_Instructions to follow:_
Write the data out again exactly, with every picture removed.

_Dataset excerpt:_
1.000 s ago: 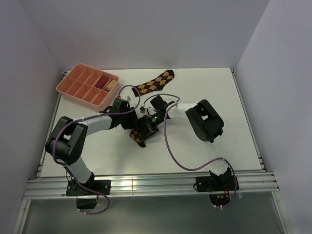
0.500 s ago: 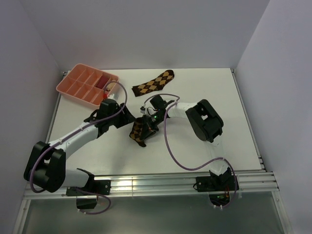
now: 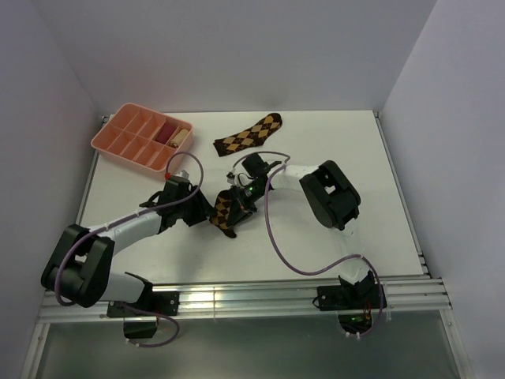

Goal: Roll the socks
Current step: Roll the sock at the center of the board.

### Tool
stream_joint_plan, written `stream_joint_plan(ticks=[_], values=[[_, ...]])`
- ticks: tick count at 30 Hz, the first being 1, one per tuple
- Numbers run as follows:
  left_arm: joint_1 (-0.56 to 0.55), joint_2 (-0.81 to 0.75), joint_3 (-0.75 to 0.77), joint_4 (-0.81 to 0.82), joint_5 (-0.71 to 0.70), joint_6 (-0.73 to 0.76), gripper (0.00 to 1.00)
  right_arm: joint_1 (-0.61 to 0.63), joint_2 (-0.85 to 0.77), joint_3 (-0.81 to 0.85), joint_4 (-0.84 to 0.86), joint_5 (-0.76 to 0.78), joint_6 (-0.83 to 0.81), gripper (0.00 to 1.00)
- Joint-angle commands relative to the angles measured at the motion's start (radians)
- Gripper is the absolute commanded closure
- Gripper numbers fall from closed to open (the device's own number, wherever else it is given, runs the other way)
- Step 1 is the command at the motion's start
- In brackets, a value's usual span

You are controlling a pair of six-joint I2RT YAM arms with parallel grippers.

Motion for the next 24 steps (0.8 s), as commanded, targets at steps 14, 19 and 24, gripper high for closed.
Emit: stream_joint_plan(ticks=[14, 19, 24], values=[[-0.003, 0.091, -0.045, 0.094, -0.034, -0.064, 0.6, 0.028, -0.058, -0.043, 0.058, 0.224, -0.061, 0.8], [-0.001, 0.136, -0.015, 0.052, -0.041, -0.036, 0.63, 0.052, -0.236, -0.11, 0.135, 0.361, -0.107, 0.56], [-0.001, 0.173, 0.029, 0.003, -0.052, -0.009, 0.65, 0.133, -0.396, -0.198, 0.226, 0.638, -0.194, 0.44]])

_Result of the exercise:_
1.000 s ago: 
0.500 s ago: 
now: 

Goal: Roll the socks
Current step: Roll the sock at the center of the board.

### Tool
stream_joint_plan, written `stream_joint_plan(ticks=[_], values=[[_, ...]])`
- ticks: tick count at 30 Hz, the first being 1, one per tuple
- Numbers run as follows:
  left_arm: joint_1 (-0.56 to 0.55), joint_2 (-0.81 to 0.75), joint_3 (-0.75 to 0.77), joint_4 (-0.81 to 0.82), joint_5 (-0.71 to 0.70), joint_6 (-0.73 to 0.76), gripper (0.00 to 1.00)
  right_arm: joint_1 (-0.61 to 0.63), joint_2 (-0.85 to 0.77), joint_3 (-0.81 to 0.85), joint_4 (-0.84 to 0.86), joint_5 (-0.76 to 0.78), joint_6 (-0.83 to 0.81), gripper (0.00 to 1.00)
- Joint-angle commands relative to the angles measured at the motion's start (radians)
- Gripper is the absolute commanded closure
- Gripper numbers fall from closed to open (the device's own number, wherever else it is given, runs the other way)
- Step 1 is the command at the motion's start
- In brackets, a value's usual span

You are controlling a pair of six-joint I2RT YAM arms with parallel grippers.

Motion for the next 24 steps (0.8 s), as commanded, targets at steps 14, 19 and 24, gripper high for closed.
Emit: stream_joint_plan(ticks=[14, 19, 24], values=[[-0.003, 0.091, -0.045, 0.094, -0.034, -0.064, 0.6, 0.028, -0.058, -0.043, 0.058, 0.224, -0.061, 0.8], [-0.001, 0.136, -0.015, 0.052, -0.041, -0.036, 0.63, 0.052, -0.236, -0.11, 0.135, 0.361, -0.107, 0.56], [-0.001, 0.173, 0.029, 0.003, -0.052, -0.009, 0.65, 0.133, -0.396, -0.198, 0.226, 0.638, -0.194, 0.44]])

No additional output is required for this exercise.